## AIM OF THE EXERCISE
Each entry below must be repeated exactly, with pictures left out.

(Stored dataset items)
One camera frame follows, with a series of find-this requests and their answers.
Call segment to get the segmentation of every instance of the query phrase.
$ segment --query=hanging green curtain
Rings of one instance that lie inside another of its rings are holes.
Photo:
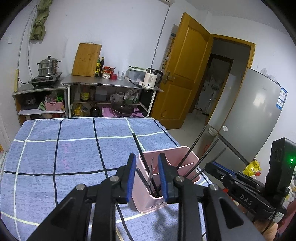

## RESULT OF THIS EXERCISE
One camera frame follows, with a series of find-this requests and their answers.
Call segment to get the segmentation of every instance of the query phrase.
$ segment --query=hanging green curtain
Rings of one instance that lie inside another of its rings are holes.
Photo:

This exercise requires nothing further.